:: What to produce ::
What lines in the records include the string "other"? Return each one.

:: Task inputs ::
*** Block opens ***

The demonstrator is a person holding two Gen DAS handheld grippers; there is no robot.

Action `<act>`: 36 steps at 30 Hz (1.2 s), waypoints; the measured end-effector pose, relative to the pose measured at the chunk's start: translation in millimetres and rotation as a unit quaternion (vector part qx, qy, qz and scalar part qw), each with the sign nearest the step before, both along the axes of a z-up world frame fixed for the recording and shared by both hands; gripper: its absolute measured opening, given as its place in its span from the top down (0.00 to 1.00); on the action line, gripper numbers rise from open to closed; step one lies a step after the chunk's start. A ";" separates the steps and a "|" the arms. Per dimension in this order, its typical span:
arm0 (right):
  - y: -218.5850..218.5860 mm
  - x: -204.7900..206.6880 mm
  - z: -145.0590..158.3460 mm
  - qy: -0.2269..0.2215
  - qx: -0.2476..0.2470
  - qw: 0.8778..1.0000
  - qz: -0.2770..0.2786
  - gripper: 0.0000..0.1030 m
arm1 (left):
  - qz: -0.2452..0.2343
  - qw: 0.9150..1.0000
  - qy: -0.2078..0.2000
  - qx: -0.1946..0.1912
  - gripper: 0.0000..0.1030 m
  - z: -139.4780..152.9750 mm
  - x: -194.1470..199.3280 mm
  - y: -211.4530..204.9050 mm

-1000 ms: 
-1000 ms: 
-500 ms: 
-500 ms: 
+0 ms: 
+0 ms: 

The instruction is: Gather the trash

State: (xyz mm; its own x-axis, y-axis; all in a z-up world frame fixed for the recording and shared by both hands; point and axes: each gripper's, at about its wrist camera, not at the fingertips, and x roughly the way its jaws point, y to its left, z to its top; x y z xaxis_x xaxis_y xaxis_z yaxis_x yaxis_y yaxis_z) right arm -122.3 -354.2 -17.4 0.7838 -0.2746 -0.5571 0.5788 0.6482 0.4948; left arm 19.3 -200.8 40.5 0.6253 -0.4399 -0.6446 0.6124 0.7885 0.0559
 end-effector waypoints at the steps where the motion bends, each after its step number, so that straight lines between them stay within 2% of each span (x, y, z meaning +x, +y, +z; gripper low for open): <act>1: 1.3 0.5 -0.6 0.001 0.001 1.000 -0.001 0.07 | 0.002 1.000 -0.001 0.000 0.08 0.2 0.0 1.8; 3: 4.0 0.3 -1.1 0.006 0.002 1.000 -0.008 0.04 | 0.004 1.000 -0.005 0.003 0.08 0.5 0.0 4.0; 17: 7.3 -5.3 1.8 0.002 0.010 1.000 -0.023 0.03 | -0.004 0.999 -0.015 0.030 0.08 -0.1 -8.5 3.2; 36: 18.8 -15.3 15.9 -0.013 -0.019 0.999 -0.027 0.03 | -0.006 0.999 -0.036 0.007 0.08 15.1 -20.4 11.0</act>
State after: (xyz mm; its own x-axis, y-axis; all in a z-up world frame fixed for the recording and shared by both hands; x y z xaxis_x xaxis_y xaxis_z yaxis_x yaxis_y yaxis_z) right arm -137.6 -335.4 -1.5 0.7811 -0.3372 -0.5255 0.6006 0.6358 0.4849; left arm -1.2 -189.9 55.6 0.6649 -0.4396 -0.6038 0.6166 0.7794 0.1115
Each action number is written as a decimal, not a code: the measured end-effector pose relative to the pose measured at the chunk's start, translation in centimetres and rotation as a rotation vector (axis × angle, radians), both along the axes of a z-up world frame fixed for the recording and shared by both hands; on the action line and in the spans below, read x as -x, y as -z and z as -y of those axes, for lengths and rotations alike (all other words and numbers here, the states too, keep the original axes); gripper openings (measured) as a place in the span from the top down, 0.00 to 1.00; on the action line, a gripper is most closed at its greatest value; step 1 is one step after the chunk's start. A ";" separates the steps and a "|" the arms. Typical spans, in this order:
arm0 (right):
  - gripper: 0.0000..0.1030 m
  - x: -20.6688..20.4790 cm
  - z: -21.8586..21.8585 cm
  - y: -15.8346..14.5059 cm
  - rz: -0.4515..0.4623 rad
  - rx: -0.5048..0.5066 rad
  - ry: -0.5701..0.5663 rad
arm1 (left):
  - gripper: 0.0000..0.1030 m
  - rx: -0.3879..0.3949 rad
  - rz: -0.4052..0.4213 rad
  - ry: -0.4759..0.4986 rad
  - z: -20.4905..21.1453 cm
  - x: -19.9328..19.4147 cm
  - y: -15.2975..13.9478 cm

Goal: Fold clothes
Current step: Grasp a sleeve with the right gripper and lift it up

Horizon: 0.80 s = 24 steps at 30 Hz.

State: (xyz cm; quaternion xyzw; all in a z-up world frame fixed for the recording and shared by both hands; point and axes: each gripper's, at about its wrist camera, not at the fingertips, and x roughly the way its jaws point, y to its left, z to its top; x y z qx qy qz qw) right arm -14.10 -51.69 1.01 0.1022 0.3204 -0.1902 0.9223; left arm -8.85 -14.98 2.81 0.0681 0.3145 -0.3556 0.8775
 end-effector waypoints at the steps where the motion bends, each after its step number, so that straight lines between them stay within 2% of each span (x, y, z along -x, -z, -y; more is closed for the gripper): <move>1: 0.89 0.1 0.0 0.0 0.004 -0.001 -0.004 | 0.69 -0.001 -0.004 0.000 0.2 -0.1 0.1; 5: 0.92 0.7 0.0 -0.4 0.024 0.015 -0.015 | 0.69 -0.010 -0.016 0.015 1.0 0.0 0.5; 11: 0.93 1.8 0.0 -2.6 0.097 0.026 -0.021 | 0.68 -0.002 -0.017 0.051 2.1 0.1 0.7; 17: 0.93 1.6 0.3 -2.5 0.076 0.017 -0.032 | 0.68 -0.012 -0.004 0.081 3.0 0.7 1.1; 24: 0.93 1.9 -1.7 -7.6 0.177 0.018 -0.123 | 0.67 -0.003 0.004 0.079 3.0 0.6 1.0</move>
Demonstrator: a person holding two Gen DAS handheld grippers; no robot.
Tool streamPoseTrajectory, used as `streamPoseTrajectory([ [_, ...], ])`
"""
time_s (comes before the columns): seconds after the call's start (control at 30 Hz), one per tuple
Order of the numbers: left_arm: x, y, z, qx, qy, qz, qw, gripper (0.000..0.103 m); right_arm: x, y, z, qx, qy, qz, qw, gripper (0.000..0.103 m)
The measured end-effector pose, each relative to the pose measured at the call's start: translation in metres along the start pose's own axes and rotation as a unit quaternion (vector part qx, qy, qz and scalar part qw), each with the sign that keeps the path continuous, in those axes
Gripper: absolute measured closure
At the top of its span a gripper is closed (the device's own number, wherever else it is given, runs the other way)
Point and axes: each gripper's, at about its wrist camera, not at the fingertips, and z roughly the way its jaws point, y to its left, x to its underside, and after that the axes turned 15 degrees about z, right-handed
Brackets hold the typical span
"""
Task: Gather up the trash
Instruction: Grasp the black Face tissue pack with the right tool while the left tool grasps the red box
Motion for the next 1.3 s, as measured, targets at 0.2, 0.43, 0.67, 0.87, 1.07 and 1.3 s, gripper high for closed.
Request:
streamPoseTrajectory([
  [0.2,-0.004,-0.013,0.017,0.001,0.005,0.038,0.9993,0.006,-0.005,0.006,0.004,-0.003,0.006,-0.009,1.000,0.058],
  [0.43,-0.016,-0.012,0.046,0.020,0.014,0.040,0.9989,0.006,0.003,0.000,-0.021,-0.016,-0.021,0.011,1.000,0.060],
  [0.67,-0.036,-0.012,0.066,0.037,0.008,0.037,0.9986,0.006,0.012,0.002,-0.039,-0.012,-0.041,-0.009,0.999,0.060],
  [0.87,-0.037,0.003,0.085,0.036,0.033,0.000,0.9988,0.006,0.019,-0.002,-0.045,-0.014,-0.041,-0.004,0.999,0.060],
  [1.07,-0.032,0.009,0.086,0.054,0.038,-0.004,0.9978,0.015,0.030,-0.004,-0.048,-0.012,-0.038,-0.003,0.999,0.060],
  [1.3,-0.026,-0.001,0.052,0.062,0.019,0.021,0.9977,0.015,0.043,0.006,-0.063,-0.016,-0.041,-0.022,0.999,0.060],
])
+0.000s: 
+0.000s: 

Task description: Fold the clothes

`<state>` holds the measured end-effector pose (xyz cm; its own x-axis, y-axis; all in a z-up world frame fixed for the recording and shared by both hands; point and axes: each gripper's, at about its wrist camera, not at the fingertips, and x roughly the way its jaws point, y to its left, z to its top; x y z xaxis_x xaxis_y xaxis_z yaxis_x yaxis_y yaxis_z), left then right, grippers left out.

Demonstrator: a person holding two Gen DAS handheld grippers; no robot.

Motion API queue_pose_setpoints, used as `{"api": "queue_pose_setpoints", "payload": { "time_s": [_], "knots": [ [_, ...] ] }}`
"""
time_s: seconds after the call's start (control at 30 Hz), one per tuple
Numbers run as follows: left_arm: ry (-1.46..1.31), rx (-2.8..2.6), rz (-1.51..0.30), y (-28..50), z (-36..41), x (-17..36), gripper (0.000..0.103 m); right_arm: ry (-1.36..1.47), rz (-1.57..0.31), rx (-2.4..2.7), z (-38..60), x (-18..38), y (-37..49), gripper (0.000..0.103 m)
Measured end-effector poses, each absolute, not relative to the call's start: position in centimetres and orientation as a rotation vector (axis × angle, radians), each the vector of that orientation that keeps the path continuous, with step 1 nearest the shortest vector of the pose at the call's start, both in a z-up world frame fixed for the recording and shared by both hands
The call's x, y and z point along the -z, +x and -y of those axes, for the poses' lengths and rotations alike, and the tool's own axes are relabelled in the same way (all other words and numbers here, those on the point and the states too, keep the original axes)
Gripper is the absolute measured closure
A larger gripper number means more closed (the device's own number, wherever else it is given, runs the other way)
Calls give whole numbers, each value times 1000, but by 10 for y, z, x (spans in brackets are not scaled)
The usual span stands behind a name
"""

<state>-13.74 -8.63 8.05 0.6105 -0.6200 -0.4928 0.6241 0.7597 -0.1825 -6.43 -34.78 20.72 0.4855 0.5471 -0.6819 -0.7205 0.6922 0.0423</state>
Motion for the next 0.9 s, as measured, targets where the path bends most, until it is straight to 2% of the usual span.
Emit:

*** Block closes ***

:: Exercise solution ::
Each action number is written as a decimal, not a code: the measured end-effector pose relative to the pose measured at the chunk's start, translation in centimetres and rotation as a rotation vector (axis × angle, radians), both along the axes of a z-up world frame fixed for the recording and shared by both hands; on the action line and in the spans below, read x as -x, y as -z and z as -y of those axes, for lengths and rotations alike (all other words and numbers here, the states too, keep the original axes); gripper openings (measured) as a place in the span from the top down, 0.00 to 1.00; on the action line, a gripper is most closed at its greatest value; step 1 is one step after the chunk's start. A ";" separates the steps and a "|" the arms. Typical spans, in this order:
At the top of its span a gripper is closed (the device's own number, wherever else it is given, runs the other way)
The call's x, y and z point along the -z, +x and -y of those axes, for the poses' lengths and rotations alike, and the tool's own axes are relabelled in the same way (all other words and numbers here, those on the point and the states too, keep the original axes)
A larger gripper number means more closed (the device's own number, wherever else it is given, runs the other way)

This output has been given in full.